On the international bond market, costs also play an important part when it comes to choosing a trading platform. What was traditionally a telephone-based market has seen the emergence of a number of electronic platforms in the past two years. One of these, Coredeal, has looked to attract members by adopting a different pricing system as well as an innovative settlement system.
Members pay a one-off annual fee, and are offered unlimited trades – consequently, the more trades made, the cheaper the unit cost. This aggressive approach is reflected in the anonymous execution and settlement system, which involves trading against the exchange’s own central counterparty. By avoiding the use of a financial intermediary, members make considerable savings, and straight-through processing also reduces costs.
Although lagging behind the equity market in terms of electronic platforms, there is little doubt that in the long term we are likely to see mergers and consolidation among companies providing electronic platforms for the international securities market.
Inevitably, these developments have attracted the attention of the FSA in the UK as well as regulatory bodies across Euroland. The recognition of Coredeal gives its members a confidence unparalleled in the fixed income trading environment, but the authorities are keen to get the industry’s thoughts on regulation. The position of ‘trading facilities’ such as Ofex has also forced the authorities to think long and hard about how regulation will work in the 21st century.

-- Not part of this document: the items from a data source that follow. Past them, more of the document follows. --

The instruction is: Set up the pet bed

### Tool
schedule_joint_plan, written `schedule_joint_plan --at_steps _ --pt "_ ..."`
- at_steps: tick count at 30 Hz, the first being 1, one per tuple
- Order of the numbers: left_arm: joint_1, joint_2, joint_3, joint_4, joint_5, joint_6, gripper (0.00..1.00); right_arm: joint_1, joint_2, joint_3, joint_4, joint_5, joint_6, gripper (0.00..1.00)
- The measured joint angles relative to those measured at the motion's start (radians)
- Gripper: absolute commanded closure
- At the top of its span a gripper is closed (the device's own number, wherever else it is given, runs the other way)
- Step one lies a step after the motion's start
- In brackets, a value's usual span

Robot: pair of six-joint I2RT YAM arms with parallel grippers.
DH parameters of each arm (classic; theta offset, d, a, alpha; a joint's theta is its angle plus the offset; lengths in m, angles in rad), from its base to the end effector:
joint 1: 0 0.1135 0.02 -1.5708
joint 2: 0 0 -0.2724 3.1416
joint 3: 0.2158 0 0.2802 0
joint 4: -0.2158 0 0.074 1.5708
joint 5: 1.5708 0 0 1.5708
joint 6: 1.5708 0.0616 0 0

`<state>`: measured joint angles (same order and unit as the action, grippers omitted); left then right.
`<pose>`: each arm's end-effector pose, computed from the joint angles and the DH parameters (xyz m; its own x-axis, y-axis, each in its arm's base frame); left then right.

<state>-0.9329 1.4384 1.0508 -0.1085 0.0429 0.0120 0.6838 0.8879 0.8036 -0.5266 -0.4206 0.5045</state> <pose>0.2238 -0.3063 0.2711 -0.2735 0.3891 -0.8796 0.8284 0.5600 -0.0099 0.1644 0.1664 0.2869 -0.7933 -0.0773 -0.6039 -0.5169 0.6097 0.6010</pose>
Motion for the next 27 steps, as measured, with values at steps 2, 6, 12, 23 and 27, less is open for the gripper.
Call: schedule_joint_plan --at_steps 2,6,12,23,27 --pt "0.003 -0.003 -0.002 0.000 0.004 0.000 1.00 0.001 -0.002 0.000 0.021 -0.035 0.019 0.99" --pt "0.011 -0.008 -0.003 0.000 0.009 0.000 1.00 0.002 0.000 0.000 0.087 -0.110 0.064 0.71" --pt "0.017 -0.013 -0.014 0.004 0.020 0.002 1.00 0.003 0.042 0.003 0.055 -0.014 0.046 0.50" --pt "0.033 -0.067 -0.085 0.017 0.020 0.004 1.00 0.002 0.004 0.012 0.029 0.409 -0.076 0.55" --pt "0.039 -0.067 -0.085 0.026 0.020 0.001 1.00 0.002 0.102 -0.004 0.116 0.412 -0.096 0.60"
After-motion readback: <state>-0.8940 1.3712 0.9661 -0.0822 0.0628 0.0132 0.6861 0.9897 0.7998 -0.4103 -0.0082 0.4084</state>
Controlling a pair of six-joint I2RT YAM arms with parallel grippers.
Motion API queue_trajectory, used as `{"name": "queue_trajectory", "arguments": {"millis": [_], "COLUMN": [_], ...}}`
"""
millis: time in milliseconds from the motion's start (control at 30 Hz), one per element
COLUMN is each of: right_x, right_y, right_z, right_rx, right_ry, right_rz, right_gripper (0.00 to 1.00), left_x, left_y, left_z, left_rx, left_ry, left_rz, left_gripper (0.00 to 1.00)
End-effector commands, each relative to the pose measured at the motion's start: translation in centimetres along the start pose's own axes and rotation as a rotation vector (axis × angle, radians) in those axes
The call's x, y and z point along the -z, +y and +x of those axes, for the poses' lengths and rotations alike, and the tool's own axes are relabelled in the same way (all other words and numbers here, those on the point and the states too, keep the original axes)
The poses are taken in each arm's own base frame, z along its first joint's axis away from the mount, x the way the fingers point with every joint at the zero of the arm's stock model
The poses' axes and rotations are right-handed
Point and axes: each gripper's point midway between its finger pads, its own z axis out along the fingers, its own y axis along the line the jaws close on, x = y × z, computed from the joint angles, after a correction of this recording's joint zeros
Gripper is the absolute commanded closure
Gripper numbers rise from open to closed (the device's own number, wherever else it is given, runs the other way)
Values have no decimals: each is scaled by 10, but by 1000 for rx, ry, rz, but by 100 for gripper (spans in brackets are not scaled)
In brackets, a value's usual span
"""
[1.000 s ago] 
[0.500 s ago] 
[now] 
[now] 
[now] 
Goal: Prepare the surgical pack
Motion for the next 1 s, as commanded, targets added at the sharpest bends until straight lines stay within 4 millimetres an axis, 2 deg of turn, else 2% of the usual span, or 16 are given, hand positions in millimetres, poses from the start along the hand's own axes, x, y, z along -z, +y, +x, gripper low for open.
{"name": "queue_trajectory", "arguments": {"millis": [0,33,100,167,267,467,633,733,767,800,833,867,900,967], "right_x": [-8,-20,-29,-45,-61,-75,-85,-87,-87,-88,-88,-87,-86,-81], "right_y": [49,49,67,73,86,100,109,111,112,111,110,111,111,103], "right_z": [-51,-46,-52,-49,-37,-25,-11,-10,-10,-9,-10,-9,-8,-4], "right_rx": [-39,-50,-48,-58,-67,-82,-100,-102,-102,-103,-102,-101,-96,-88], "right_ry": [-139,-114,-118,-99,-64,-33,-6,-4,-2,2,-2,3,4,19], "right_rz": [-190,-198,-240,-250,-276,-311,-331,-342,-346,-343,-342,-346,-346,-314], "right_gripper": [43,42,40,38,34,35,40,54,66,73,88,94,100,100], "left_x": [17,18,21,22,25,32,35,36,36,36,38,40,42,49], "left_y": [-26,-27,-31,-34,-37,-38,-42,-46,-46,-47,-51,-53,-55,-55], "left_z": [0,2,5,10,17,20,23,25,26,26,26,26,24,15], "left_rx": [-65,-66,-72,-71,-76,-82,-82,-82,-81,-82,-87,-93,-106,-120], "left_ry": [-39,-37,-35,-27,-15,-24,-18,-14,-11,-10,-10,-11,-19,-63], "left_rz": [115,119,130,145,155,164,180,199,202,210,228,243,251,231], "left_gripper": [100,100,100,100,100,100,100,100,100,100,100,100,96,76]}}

At the beginning of the year the FSA produced a discussion paper laying out some thoughts on how it might develop its approach to the regulation of market infrastructure providers, at a time when the rapid growth of electronic trading is changing market structure and trading practices. Market infrastructure providers are those entities whose business is organising and supporting the functioning of markets, for example, exchanges, clearing houses, non-exchange trading systems and service companies. The FSA is seeking to stimulate debate as to how it might develop its regulatory approach to address any new risks arising from these changes without unnecessarily impeding competition and innovation.
Under the current arrangements, market infrastructure providers may opt to be regulated either as recognised investment exchanges (or recognised clearing houses) or authorised firms. But in the developing market environment, the previously clear-cut lines that identified these groups as distinct are being blurred. The two regimes have different regulatory objectives and have different implications for the entities concerned.
These are the issues that the FSA now seeks to address. For example, are there continuing good reasons for applying different regulatory requirements to authorised firms, some of which are increasingly carrying out business similar to that of a recognised exchange, as to the exchange on which other market users trade? This is the case as the rules stand today, with the obvious implications of such arrangements on the fairness, efficiency and safety of the markets.